- Problem requirements -
Here the job is to repeat the listing exactly, but not the pictures in it.

+===+

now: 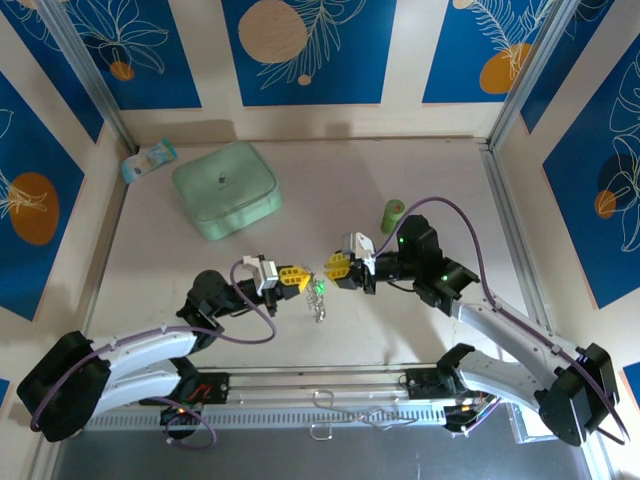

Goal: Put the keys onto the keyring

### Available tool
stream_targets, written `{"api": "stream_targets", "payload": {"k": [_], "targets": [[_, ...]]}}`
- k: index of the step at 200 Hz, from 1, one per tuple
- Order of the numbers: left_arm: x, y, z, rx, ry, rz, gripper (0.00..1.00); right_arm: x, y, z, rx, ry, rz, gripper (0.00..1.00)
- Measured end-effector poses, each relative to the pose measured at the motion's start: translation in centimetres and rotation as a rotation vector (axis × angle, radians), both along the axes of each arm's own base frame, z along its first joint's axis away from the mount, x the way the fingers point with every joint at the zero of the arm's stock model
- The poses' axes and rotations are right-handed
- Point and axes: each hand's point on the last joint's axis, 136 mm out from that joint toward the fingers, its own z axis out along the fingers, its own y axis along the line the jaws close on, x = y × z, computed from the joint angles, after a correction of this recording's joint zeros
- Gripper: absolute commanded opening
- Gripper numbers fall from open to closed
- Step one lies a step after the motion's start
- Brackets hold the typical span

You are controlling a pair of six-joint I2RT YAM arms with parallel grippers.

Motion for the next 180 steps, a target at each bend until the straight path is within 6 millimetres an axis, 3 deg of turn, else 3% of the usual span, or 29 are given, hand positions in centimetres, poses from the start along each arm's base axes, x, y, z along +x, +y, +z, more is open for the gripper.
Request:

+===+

- Solution -
now: 

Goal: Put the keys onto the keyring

### Available tool
stream_targets, written `{"api": "stream_targets", "payload": {"k": [_], "targets": [[_, ...]]}}`
- k: index of the step at 200 Hz, from 1, one per tuple
- Order of the numbers: left_arm: x, y, z, rx, ry, rz, gripper (0.00..1.00); right_arm: x, y, z, rx, ry, rz, gripper (0.00..1.00)
- Measured end-effector poses, each relative to the pose measured at the motion's start: translation in centimetres and rotation as a rotation vector (axis × angle, radians), both along the axes of each arm's own base frame, z along its first joint's axis away from the mount, x the way the fingers point with every joint at the zero of the arm's stock model
- The poses' axes and rotations are right-handed
- Point and axes: each hand's point on the last joint's axis, 136 mm out from that joint toward the fingers, its own z axis out along the fingers, its own y axis along the line the jaws close on, x = y × z, computed from the joint angles, after a correction of this recording's joint zeros
- Gripper: absolute commanded opening
- Gripper numbers fall from open to closed
- Step one lies a step after the motion's start
- Brackets hold the typical span

You are controlling a pair of six-joint I2RT YAM arms with parallel grippers.

Motion for the next 180 steps, a target at each bend until the straight path is within 6 millimetres an axis, 3 deg of turn, else 3% of the usual span, or 29 are given, hand positions in centimetres, poses from the start along each arm's base axes, x, y, z along +x, +y, +z, more is open for the gripper.
Request:

No further answer is needed.